===== Dataset extract =====

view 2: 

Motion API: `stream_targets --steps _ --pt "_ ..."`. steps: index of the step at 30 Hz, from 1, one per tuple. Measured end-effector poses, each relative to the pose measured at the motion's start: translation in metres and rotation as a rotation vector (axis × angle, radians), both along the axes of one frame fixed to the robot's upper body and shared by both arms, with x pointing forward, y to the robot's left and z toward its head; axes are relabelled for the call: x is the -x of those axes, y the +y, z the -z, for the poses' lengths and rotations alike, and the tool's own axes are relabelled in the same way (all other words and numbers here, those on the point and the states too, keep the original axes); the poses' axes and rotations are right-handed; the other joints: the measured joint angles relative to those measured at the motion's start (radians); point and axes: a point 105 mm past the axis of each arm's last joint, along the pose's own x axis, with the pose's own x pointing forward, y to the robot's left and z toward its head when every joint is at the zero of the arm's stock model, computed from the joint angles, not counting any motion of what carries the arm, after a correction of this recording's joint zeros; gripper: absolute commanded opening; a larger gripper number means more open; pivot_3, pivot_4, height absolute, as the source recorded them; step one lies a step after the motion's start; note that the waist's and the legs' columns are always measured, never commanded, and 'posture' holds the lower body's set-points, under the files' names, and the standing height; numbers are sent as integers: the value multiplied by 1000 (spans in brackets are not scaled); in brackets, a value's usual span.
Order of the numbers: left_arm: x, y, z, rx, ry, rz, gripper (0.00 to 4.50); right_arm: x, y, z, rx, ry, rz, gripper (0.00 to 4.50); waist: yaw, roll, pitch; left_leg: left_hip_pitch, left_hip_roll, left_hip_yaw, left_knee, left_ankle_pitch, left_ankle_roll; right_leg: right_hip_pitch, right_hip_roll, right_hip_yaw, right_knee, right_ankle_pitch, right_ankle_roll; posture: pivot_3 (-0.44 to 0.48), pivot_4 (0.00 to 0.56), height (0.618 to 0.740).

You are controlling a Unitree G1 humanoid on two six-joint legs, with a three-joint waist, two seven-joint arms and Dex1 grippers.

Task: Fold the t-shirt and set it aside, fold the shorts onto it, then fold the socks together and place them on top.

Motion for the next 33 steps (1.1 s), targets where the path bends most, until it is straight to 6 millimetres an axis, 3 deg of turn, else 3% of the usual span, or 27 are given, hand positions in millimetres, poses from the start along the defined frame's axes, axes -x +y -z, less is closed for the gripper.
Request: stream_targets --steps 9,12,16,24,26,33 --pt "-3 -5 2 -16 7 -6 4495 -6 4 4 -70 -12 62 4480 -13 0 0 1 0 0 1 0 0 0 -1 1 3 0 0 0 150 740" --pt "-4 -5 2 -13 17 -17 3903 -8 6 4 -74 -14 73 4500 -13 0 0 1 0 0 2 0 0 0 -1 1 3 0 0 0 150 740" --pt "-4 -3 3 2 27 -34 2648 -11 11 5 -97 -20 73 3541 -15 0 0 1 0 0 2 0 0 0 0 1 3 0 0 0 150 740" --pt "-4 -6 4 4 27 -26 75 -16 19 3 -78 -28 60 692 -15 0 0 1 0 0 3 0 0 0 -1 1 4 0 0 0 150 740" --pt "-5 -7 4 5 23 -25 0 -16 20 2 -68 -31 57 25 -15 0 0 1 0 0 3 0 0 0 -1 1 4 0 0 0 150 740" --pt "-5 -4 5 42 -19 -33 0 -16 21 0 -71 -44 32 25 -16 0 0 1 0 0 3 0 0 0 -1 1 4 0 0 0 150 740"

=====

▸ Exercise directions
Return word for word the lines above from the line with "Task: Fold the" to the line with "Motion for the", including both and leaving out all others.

▸ Output below
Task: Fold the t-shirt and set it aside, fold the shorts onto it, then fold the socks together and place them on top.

Motion for the next 33 steps (1.1 s), targets where the path bends most, until it is straight to 6 millimetres an axis, 3 deg of turn, else 3% of the usual span, or 27 are given, hand positions in millimetres, poses from the start along the defined frame's axes, axes -x +y -z, less is closed for the gripper.

No further output is given for this exercise.